« L’épidémie de Covid-19 avec toutes ses conséquences organisationnelles dans la filière de soins et sur la population en général a profondément déstabilisé la consommation de médicaments de ville en France », indique Epi-Phare [1], dans le quatrième volet de son étude de pharmaco-épidémiologie portant sur la dispensation de médicaments remboursés sur ordonnance en pharmacie d’officine depuis le début de l’épidémie en France.
Cette étude confirme l’idée que la crise sanitaire pourrait bien causer des aggravations dans certaines situations, et aura des impacts dont les effets reports sont difficilement quantifiables.
Ce quatrième rapport d’Epi-Phare apporte une vue globale sur l’utilisation des médicaments pendant les 8 semaines de confinement, et la période post-confinement, soit une période de 6 mois entre le 16 mars 2020 et le 13 septembre 2020. Il reflète donc l’activité du système de soins.
Le rapport indique que si la France a pu éviter une rupture de médicaments pour les pathologies chroniques déjà traitées (probablement parce que les patients ont eu le droit d’utiliser des ordonnances caduques et aussi grâce au recours aux téléconsultations), elle a connu un « déficit de mise en route des traitements, plus ou moins important selon les classes thérapeutiques » pour les nouveaux malades.

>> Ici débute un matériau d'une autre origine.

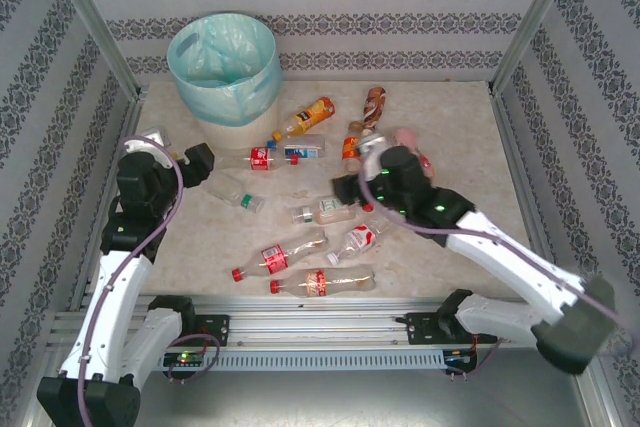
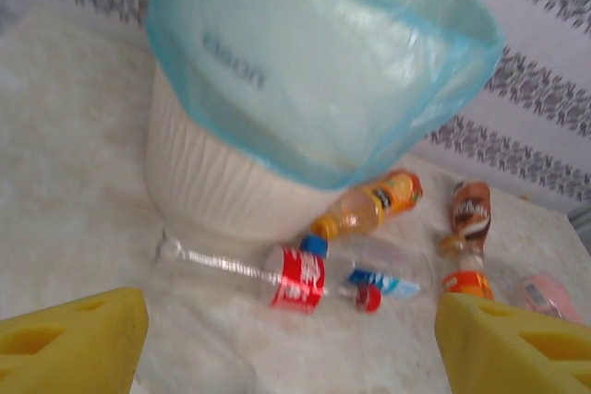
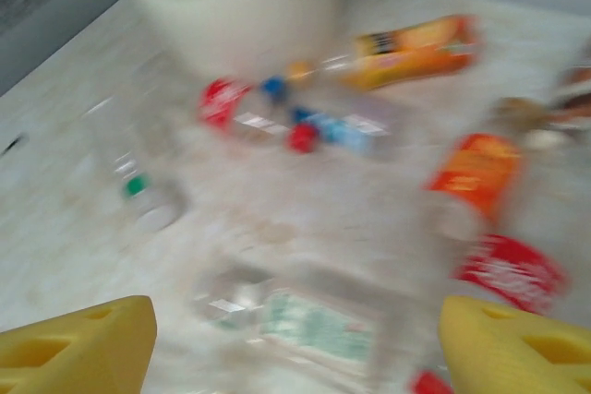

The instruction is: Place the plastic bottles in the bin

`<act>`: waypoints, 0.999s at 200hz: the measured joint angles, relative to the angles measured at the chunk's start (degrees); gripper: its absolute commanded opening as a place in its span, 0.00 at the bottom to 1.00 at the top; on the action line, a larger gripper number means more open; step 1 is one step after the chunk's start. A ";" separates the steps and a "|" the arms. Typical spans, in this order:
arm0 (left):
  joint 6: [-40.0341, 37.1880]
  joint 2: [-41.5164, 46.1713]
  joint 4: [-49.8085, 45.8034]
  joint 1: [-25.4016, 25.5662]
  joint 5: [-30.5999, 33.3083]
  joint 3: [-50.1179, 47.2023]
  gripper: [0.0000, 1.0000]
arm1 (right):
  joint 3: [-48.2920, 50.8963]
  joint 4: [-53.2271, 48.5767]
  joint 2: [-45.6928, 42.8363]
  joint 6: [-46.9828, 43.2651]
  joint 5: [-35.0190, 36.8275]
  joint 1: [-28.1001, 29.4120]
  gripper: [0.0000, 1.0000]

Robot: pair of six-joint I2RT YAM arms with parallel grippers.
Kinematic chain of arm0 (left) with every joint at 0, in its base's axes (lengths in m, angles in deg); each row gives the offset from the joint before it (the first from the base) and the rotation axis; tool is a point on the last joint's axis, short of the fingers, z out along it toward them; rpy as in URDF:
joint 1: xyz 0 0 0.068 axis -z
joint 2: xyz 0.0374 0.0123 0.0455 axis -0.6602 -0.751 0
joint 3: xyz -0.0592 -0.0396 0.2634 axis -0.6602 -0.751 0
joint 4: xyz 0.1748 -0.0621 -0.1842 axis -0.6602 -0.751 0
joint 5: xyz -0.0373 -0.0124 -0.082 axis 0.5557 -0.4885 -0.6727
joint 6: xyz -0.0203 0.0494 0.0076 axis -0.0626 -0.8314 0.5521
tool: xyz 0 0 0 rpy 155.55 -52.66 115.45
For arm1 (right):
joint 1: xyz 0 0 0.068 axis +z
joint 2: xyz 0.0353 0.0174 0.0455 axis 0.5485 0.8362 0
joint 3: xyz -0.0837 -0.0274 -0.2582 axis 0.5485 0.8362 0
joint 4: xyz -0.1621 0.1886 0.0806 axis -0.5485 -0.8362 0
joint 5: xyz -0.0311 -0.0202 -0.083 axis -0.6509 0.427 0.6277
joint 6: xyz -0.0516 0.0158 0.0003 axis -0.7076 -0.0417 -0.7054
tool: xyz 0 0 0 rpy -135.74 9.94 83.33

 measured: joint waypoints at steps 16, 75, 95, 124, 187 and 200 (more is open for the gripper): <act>1.81 -0.22 -4.79 0.00 -1.51 0.28 0.82 | -6.51 -0.48 8.83 -0.48 -0.24 5.09 0.79; 5.46 -1.81 -9.92 -0.28 -1.68 0.26 0.84 | -27.36 1.64 37.81 -4.55 -2.89 9.16 0.73; 6.93 -4.15 -9.84 -1.36 -1.86 -0.02 0.84 | -32.09 2.03 45.18 -5.16 -4.44 9.16 0.69; 8.37 -5.95 -9.46 -2.38 -2.34 -1.01 0.85 | -36.96 1.92 53.11 -5.92 -5.68 9.18 0.67; 8.98 -6.14 -7.93 -3.17 -3.82 -3.32 0.84 | -41.70 0.15 60.74 -7.56 -7.96 9.18 0.63; 8.98 -6.14 -7.85 -3.17 -4.42 -3.54 0.84 | -42.34 -0.31 61.68 -7.80 -8.02 9.20 0.60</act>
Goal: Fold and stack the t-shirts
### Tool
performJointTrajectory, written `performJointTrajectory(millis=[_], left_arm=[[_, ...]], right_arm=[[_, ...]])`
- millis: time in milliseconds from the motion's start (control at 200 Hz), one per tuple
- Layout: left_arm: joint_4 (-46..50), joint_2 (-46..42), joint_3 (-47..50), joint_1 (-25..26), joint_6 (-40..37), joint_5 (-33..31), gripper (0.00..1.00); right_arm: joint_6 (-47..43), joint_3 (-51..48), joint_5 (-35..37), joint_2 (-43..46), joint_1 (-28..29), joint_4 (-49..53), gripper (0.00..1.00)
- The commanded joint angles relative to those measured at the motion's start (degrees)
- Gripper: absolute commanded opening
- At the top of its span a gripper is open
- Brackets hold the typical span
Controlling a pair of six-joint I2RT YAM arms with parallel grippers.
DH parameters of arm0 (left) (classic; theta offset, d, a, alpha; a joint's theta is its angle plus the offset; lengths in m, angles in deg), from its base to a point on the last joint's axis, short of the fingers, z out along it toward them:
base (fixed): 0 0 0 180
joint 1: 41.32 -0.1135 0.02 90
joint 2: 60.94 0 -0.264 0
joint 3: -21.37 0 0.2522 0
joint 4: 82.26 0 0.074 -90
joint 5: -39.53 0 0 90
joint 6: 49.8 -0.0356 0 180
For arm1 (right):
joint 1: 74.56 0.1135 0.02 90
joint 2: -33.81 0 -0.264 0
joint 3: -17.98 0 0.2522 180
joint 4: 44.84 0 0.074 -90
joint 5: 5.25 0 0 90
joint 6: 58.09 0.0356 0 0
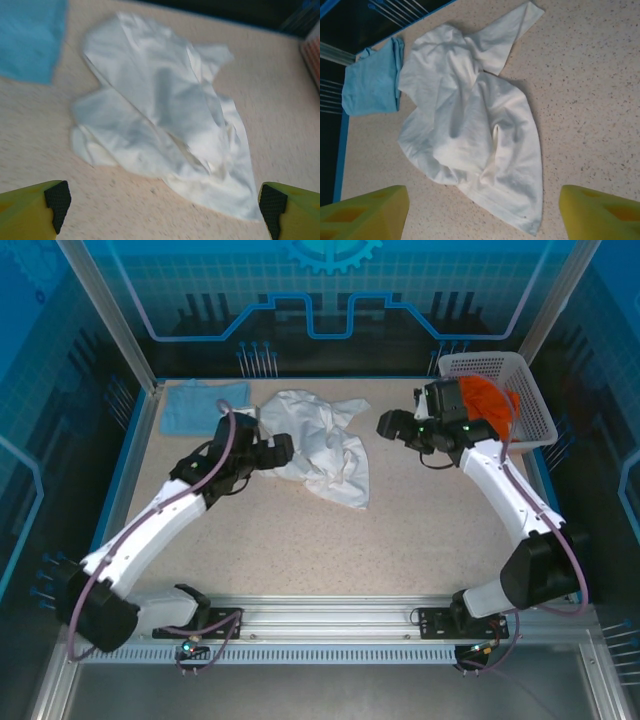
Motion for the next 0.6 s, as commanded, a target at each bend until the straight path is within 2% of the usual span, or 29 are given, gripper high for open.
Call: performJointTrajectory(millis=[0,80,175,330,465,590], left_arm=[[2.81,5.31,-2.51,-0.82,3.23,12.36,0.99],[4.04,8.64,-3.01,-1.75,4.87,13.10,0.98],[3.76,10.86,-2.05,-4.49,8.51,13.71,0.98],[-2.93,12.15,4.32,-10.39,19.13,18.80,0.96],[-7.20,14.36,6.94,-11.87,23.07,21.63,0.94],[-8.48,20.10,5.47,-12.94,21.97,26.41,0.78]], right_arm=[[-1.26,-7.07,-4.95,-4.20,0.85,-1.29,0.66],[-1.65,-9.17,-6.36,-6.63,2.81,-2.18,0.61],[-1.43,-10.74,-4.78,-9.09,5.25,-3.15,0.58],[1.99,-13.56,-2.72,-11.66,7.10,-5.07,0.56],[4.14,-16.24,-2.31,-13.30,8.57,-8.38,0.56],[3.26,-14.34,-1.75,-16.87,9.17,-7.87,0.51]])
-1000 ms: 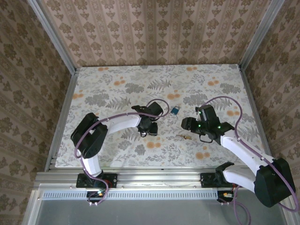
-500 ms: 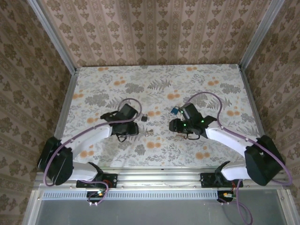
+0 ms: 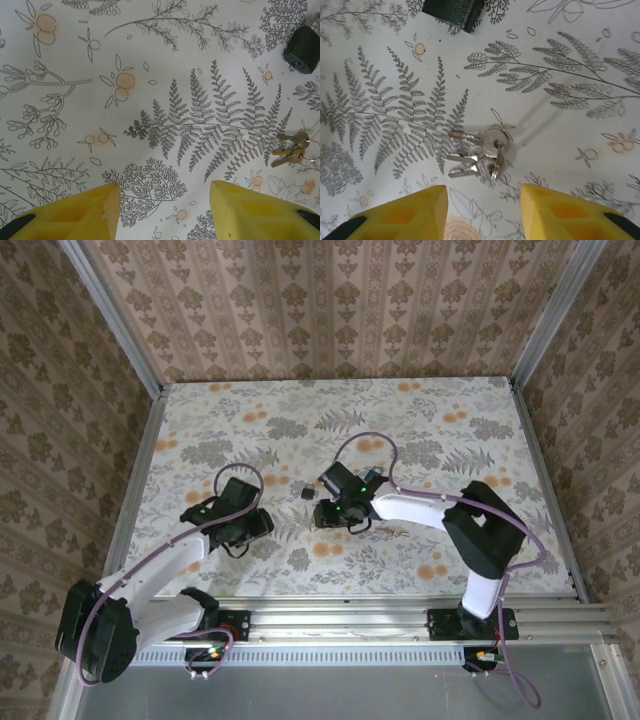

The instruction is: Unlock with the key

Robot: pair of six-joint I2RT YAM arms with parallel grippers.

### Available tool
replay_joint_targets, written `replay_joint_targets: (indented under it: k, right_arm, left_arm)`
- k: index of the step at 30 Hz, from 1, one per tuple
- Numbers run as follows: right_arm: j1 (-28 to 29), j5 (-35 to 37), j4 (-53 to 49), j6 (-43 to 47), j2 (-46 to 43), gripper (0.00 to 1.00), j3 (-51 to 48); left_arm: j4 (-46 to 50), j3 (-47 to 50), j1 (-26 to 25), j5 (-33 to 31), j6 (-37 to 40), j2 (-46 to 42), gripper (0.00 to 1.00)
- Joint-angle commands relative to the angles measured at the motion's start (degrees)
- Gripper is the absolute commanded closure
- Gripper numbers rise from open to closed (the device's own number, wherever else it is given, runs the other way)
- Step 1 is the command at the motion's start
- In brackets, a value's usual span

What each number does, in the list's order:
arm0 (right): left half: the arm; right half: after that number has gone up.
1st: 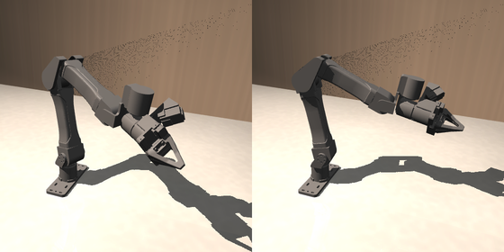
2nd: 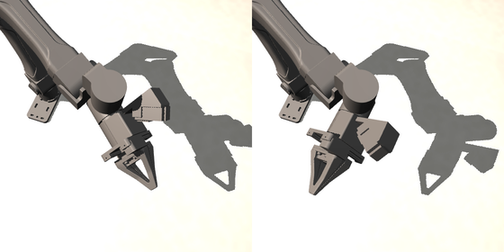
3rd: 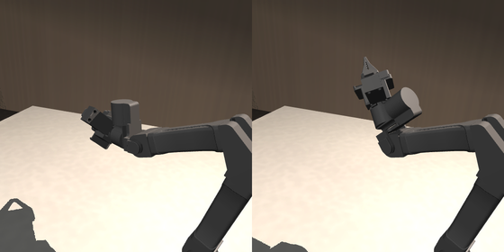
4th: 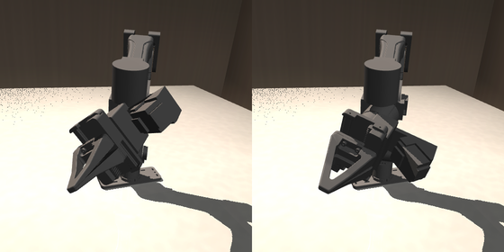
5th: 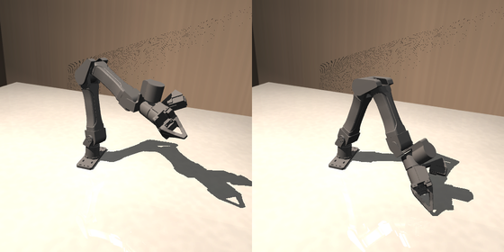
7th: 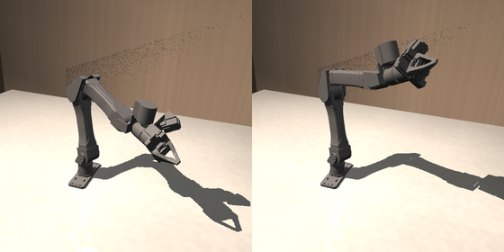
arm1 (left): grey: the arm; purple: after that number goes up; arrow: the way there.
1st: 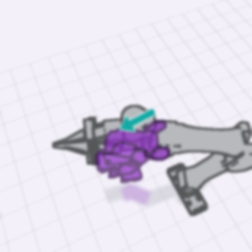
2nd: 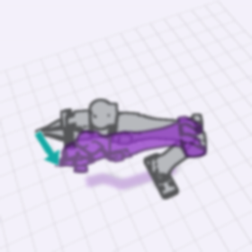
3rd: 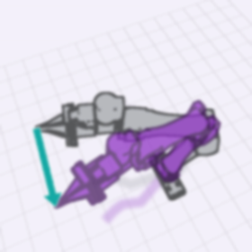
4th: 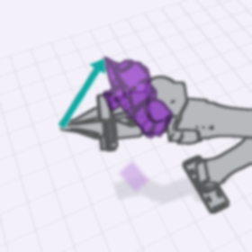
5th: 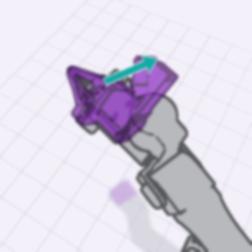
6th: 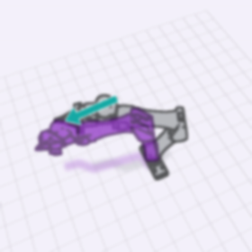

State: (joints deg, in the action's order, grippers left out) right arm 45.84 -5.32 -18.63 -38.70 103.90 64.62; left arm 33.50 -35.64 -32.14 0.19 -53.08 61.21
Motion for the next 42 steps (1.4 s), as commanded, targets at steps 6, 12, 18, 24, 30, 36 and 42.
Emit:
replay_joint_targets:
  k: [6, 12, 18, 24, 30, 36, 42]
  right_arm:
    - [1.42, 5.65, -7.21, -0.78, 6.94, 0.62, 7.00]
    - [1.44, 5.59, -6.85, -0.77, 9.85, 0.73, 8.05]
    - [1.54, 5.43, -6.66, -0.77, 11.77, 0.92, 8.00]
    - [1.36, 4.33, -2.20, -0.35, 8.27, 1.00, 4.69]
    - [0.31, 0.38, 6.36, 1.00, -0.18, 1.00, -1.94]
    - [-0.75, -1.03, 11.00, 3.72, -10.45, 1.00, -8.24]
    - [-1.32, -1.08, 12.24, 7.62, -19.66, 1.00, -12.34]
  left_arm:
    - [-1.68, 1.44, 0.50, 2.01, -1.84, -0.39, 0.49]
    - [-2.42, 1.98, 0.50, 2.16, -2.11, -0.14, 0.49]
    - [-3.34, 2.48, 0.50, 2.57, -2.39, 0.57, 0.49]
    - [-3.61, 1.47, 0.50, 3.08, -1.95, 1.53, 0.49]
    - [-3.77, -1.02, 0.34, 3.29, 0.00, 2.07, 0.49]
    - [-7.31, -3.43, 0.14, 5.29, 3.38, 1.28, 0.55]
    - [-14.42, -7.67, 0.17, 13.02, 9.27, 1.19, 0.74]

Dans certains cas, la baisse enregistrée des débuts de traitement dépasse les 10 %.
« Plus inquiétant », constate Epi-phare, « on constate une diminution de délivrances de médicaments liés au traitement de pathologies lourdes et graves ». Cela concerne les médicaments associés à des greffes, l’insuffisance rénale ou de cancers. Cela reflète la baisse d’activité hospitalière sur ces maladies.
Un autre problème important est pointé par l’étude qui constate une chute, non rattrapable en 2020, de la consommation des produits pour les diagnostics médicaux par endoscopie ou par imagerie, indispensables pour diagnostiquer certains cancers ou maladies graves en poussée qui conduit, pour l’ensemble de la filière de cancérologie et de médecine de spécialité, à des retards conséquents de prise en charge.
Enfin, ce qui est assez logique compte tenu du blocage des filières hors-covid, est constatée une très forte diminution de la délivrance et de l’utilisation de produits qui nécessitent une administration par un professionnel de santé. Pour exemple, le déficit est de 75000 doses pour les injections intraoculaires traitant une dégénérescence maculaire liée à l’âge (DMLA).
Et confirmant les craintes émises sur les effets en santé mentale du confinement, l’étude relève une augmentation très importante des anxiolytiques (+1,1 million de traitements en 6 mois par rapport à l’attendu) et des hypnotiques + 480 000 traitements délivrés pour la même période). « Cette augmentation reflète probablement l’impact psychologique important de l’épidémie de Covid-19 et de ses conséquences sociales, professionnelles et économiques », précise l’étude.